The teacher is female and a great technician but young. She did mention that I could mention that I did not understand the step or what he was doing but I would be just saying that to make him feel like I was not attacking him. I think she has alot of students who fight and she is hoping that if one of them does not say anything than there will be no arguments. Of course her tactic did not work for her as she and her partner split, though are still friends.
Many young teachers have not been fortunate enough to have their mentor/teacher/coach help them to learn to teach. I have found that when the students each have their own jobs to focus on then they argue a lot less. It doesn’t help to just have one person say nothing, as the problem doesn’t get solved that way. It sounds like you need to find a different way of finding and developing the communication skills needed for a great partnership to work. There are many ways of finding and developing these skills so go out and look for a new way.

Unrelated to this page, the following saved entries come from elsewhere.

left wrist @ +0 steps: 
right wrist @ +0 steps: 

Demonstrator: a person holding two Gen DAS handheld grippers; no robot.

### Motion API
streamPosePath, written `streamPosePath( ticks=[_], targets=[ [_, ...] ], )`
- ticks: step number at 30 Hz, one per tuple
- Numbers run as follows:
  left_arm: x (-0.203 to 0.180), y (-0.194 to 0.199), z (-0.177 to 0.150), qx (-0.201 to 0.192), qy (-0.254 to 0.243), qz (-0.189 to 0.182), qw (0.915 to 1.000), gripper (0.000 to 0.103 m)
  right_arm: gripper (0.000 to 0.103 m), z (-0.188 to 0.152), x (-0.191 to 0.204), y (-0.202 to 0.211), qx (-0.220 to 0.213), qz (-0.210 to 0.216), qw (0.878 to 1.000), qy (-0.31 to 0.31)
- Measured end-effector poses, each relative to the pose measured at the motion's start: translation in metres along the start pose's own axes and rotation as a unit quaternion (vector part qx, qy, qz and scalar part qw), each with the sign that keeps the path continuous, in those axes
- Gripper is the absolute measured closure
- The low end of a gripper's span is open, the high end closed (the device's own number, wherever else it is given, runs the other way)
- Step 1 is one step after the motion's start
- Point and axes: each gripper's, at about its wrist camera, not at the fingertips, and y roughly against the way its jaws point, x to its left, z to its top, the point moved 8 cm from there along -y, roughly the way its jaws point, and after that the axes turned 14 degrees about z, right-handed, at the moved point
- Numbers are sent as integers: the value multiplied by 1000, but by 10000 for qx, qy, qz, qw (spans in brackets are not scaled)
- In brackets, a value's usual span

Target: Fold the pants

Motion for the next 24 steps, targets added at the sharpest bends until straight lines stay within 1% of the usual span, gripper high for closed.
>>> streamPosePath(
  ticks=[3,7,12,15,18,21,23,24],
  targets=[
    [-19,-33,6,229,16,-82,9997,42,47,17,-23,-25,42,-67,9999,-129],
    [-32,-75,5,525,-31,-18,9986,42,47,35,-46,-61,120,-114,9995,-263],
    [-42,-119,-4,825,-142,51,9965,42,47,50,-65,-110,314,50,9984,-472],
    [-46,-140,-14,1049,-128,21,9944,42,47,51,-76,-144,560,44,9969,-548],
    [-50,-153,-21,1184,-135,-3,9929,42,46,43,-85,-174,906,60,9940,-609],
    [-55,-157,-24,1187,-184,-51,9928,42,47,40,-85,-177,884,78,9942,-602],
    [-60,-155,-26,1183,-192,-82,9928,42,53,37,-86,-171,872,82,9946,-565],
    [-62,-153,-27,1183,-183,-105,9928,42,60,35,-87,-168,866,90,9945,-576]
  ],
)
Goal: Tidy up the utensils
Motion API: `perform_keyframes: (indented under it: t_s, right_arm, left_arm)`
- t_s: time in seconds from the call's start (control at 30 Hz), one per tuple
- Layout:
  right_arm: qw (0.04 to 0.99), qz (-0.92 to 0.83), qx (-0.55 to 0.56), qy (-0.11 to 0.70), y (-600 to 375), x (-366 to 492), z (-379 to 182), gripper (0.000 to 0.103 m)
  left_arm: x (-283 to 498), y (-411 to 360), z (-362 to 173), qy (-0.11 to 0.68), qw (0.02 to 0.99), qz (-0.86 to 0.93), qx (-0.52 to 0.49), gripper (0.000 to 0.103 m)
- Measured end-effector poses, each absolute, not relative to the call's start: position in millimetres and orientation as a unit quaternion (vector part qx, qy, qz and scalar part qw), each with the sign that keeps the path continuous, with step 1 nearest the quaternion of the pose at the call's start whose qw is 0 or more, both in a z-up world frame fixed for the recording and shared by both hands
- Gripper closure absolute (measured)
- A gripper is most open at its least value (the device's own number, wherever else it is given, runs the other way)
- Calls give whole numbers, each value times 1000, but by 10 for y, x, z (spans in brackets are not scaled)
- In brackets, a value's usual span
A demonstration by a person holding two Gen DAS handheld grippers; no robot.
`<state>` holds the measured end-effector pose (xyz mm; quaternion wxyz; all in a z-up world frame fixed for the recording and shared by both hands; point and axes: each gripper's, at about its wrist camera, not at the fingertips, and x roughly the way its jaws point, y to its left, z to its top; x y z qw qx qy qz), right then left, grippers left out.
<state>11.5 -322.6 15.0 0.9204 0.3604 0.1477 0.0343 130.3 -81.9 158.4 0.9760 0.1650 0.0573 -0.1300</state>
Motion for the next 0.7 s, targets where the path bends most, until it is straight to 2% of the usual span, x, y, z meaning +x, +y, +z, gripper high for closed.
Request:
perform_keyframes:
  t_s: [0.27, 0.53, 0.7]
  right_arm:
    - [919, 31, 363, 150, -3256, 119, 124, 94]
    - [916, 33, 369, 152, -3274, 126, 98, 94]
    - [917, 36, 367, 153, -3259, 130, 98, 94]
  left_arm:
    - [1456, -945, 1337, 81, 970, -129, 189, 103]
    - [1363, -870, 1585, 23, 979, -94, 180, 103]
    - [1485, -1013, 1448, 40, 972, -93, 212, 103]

I look at it this way. You are not going to agree with everything but you don't throw the baby out with the bath water. I may not agree with everything she says but she does have alot of good things to offer and we have learned a great deal from her, especially my DP. I have had to know what works and what does not for me and also for my DP. He has mentioned that we can stop going to her but her value in other areas would keep me going to her.
I agree. You will never agree on absolutely everything. I don’t know any partnership that does. Sometimes my partner and I would just agree that we disagreed. You have to look at what you are gaining from the lessons. If you gain is worth the price you pay according to your (you, your DP and the partnership) view point then you stay, if not then you leave.
I suppose that is all part of it, being able to understand and make informed decisions on what works for you, your DP and your partnership. I find most people have a tendancy to stay with an instructor long after their shelf life due to loyalty. We have to realize when to stay and when to move on and why.
That is very true. It is all about what you, your DP and your partnership deicide is good and working for you. My partner and I would actually make a list of our teachers and go through each name to make sure we were getting what our moneys worth with each and everyone of them. I must say that in the 5 years that we danced there were teachers that just didn’t work for where we were going with our dancing.